The tapeta lucida of whales, horses, and deer have sheets of reflecting, parallel fibers. Carnivores like cats have arrays of reflecting vitamin B crystals. Sharks and spiders use crystals of the chemical guanine. Whatever the mechanism, the result is the same – a reflecting structure that enhances visual sensitivity.
What about Uncle Fred's red-eye?
All that glitters is not eyeshine
Strictly speaking, eyeshine can only be said to arise from a tapetum lucidum if there is a tapetum in the eye. That may seem obvious; however, some animals exhibit eyeshine for whom the jury is still out on the actual mechanism involved. Various sources state that amphibians do or do not have tapeta, yet it is clear that many have eyeshine. You can demonstrate this for yourself by going to a pond inhabited by frogs in the late spring or summer when they are active and shining a flashlight along the shore. You will be rewarded with the eyeshine from frogs like wood frogs and bullfrogs.
Eyeshine from a bullfrog and a wood frog
Breaking the nocturnal rule
Some primarily diurnal animals like crab spiders dip their toes into nighttime predation when nocturnal prey – for example, moths in late summer – become particularly abundant. Not surprisingly, crab spiders also have tapeta lucida, presumably to increase the odds of their hunting success. Nevertheless, there is a trade-off between increased sensitivity in dim light and decreased sharp vision in daylight that the tapetum would cause. There’s no free lunch in nature!
Eyeshine is like a box of crayons
In the dark, animal eyes have specific wavelengths (colors) they are most sensitive to, often blue-green. One might expect that the color of the eyeshine would match the color the eye is most sensitive to; after all, the point of the eyeshine is to maximize dim-light sensitivity. However, eyeshine colors in different species can range from blue to red, and it isn’t likely that these colors match the eyes’ dim-light sensitivities in all cases. The explanation for this apparent discrepancy awaits further study. Suggestions are welcome in the comment section below!
Even within a single species, eyeshine color can vary. The tapetal reflections in dogs range from blue-green to green to yellow-green to yellow and orange, with nearly 80% recorded as yellow-green or orange.10 There is some correlation between a dog’s coat and eyeshine color.
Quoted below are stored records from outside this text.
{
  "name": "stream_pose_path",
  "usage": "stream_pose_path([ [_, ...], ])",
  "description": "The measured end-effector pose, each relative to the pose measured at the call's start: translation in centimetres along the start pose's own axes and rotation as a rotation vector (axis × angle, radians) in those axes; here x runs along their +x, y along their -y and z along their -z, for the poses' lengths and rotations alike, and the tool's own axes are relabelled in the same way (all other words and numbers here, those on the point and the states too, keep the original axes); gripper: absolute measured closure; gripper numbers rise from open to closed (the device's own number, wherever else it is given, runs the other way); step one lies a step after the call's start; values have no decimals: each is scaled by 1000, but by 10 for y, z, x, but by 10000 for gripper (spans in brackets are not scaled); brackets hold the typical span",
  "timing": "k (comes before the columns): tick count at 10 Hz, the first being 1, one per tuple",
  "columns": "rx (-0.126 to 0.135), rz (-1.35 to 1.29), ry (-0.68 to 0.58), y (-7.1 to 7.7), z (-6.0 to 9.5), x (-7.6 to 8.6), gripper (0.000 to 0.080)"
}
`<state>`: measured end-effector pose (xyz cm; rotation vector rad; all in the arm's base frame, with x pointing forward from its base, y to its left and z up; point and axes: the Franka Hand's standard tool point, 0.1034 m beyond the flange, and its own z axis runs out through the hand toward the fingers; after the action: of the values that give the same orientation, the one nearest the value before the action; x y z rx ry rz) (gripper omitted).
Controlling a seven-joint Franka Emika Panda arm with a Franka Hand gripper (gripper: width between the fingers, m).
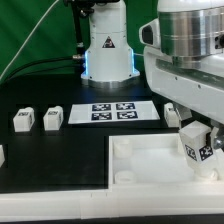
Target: Assemble one leg
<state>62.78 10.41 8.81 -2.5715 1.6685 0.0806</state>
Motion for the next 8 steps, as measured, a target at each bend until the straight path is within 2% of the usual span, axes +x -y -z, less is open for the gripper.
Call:
stream_pose_path([
  [1, -1, 59, 0, 0, 0, 0, 207],
  [2, -2, 106, 1, 0, -1, 0, 207],
  [3, -3, 190, 1, -1, -2, 0, 162],
  [8, -5, 750, 1, -2, -2, 3, 150],
])
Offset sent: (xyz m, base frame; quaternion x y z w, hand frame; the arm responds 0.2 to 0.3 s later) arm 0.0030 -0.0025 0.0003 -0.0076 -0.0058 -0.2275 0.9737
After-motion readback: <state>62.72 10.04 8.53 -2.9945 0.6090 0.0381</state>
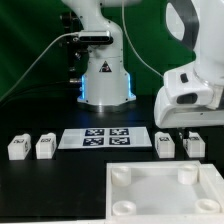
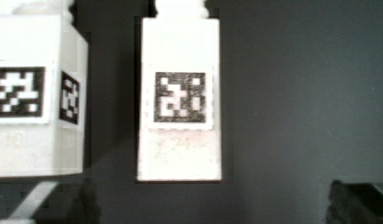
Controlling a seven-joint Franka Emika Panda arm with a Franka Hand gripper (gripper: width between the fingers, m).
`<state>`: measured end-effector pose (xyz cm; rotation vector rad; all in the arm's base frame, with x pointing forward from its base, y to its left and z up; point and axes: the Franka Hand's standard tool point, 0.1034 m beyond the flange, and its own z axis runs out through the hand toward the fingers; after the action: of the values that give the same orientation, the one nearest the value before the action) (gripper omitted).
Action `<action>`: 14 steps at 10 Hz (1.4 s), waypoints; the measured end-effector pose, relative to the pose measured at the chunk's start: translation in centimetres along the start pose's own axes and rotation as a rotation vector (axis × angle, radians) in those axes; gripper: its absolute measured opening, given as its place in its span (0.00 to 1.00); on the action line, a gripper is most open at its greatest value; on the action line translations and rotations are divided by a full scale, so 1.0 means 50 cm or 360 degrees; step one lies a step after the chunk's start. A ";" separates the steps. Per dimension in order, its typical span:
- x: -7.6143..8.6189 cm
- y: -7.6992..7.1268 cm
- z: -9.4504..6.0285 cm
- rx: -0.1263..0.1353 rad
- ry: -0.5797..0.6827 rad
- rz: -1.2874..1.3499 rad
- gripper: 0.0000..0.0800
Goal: Assemble one leg
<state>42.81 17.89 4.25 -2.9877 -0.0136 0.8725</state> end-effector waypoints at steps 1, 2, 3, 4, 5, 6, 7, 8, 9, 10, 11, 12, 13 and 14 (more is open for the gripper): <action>0.000 0.005 -0.001 -0.0011 -0.0142 -0.0008 0.81; -0.008 0.009 0.004 -0.0028 -0.0308 -0.0009 0.81; -0.008 0.011 0.007 -0.0040 -0.0474 -0.0013 0.81; 0.002 0.009 0.010 -0.0039 -0.0531 -0.0014 0.81; -0.006 0.012 0.014 -0.0051 -0.0619 -0.0016 0.81; -0.001 0.001 0.026 -0.0054 -0.0591 -0.0008 0.81; -0.008 -0.005 0.035 -0.0062 -0.0583 -0.0019 0.81; -0.013 -0.005 0.042 -0.0065 -0.0585 -0.0021 0.81; -0.014 -0.004 0.055 -0.0064 -0.0577 -0.0019 0.81; -0.018 -0.006 0.071 -0.0067 -0.0574 -0.0021 0.81; -0.021 -0.008 0.083 -0.0069 -0.0570 -0.0022 0.81; -0.023 -0.008 0.092 -0.0071 -0.0570 -0.0019 0.81; -0.024 -0.011 0.096 -0.0079 -0.0573 -0.0005 0.81; -0.024 -0.011 0.096 -0.0079 -0.0573 -0.0008 0.81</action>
Offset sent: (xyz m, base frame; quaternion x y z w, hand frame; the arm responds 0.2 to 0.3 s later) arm 0.0000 0.0000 0.0000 0.0000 -0.1790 0.0000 0.9838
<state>39.22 18.56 0.88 -2.8260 -0.0511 1.4139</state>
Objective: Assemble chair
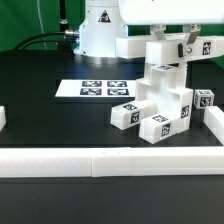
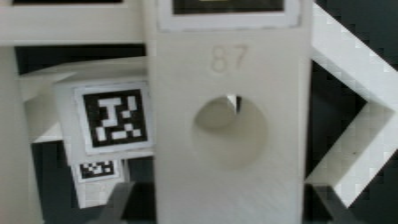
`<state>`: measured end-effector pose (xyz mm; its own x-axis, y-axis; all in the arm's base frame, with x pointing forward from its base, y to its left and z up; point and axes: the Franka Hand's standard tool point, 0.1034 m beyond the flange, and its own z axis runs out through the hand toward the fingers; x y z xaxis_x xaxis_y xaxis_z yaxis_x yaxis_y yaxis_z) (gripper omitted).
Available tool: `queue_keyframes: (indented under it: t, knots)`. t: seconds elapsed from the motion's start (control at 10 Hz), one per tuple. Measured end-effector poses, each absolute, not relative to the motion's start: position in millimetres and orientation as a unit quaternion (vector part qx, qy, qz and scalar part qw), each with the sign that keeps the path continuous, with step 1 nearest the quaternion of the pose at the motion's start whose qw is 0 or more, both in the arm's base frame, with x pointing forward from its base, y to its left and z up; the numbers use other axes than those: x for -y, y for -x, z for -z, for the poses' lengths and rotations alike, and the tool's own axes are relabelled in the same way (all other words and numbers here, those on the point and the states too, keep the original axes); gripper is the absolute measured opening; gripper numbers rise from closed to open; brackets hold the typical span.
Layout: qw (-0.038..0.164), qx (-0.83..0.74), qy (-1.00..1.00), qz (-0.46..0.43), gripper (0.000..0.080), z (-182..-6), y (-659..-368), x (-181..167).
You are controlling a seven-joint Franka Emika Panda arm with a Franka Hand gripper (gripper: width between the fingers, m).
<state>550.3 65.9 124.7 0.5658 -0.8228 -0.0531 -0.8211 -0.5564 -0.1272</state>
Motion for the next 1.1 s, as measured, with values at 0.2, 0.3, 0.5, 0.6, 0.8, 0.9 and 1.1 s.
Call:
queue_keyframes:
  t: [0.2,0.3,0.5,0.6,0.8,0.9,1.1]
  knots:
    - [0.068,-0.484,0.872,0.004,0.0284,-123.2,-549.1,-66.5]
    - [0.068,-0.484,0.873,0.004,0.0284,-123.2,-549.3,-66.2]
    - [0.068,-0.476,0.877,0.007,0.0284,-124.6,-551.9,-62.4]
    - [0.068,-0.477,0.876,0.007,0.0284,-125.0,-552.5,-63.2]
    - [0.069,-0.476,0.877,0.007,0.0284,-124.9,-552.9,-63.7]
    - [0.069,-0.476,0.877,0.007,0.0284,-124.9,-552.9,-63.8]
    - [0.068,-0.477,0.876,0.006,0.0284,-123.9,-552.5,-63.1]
For example, a dog with a red coat will likely have orange eyeshine while a dog with a white coat will probably have yellow-green eyeshine.
Herschel, Poppy, and Pippin
The next time you are out at night with your flashlight and see the reflecting eyes of a deer, fox, moth, or spider, realize that you are seeing the glowing products of a remarkable convergence that has wended its way to the present for millions of years.
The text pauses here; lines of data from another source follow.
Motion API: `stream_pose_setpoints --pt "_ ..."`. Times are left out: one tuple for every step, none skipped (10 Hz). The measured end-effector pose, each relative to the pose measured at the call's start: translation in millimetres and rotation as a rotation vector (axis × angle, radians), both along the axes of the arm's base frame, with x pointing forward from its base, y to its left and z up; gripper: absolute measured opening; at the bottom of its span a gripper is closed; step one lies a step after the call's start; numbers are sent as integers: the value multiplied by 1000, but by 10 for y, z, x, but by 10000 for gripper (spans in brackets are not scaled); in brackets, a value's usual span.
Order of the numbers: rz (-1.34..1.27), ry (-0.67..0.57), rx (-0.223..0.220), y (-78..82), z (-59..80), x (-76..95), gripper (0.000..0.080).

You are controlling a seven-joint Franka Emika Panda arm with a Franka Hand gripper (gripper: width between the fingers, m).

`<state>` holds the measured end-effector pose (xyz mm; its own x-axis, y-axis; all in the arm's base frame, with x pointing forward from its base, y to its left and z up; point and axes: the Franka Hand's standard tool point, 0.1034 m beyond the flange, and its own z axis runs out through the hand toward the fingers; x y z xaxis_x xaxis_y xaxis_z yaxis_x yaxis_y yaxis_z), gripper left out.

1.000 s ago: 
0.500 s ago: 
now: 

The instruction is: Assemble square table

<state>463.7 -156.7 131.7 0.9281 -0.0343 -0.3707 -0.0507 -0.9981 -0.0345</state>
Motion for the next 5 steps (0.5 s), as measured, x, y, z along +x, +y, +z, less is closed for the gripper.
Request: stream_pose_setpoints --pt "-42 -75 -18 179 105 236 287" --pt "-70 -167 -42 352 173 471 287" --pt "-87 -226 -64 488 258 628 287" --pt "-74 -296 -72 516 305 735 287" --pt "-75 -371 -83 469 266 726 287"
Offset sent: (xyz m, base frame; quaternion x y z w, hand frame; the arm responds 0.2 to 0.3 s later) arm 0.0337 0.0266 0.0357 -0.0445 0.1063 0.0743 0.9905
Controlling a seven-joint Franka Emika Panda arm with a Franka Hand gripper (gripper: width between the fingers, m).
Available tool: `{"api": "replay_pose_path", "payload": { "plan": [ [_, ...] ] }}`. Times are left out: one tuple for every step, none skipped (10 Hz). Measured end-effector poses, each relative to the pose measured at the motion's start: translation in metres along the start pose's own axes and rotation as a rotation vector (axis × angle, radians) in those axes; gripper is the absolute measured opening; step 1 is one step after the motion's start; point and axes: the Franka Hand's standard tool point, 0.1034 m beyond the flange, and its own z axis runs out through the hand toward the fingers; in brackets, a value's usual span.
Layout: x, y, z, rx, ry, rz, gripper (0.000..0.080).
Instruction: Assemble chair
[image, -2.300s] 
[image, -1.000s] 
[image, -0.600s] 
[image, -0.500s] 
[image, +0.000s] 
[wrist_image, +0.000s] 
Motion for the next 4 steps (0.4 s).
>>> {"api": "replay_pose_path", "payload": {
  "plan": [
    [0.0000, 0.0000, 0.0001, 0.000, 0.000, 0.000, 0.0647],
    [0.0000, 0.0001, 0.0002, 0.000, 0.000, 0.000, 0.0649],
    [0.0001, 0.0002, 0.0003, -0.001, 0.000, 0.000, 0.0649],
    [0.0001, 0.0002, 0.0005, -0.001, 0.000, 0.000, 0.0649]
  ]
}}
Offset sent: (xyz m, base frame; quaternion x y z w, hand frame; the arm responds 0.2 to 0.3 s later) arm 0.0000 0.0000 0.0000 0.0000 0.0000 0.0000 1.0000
1 The red-eye seen in a flash photograph of Uncle Fred is a different phenomenon and will be discussed below.
2 Crepuscular animals are primarily active at dawn or dusk.
3 The eyes don’t really “glow.” They reflect light from a light source like a car’s headlights or a flashlight.
4 Pronounced “tuh-PEE-tum LOO-sid-um.”
5 For those animals living in total darkness, producing light can be their key to success. You can read my blog on Bioluminescence for more on this at https://forestbarkdollweil.com/bioluminescence/.
6 Thanks to the poet Mary Howitt.
7 Think of Thorin Oakenshield’s description of the Arkenstone gem in J.R.R. Tolkien’s The Hobbit: “It shone like silver in the firelight.”
8 A few birds have them, but most birds do not.
9 If you have dogs in your household, you’ve probably noticed that they can see things in the dark much better than you can, partly because they have tapeta lucida.
10 I have been able to distinguish between our dogs at night based on the color of their eyeshine. Even the same species may have color variation.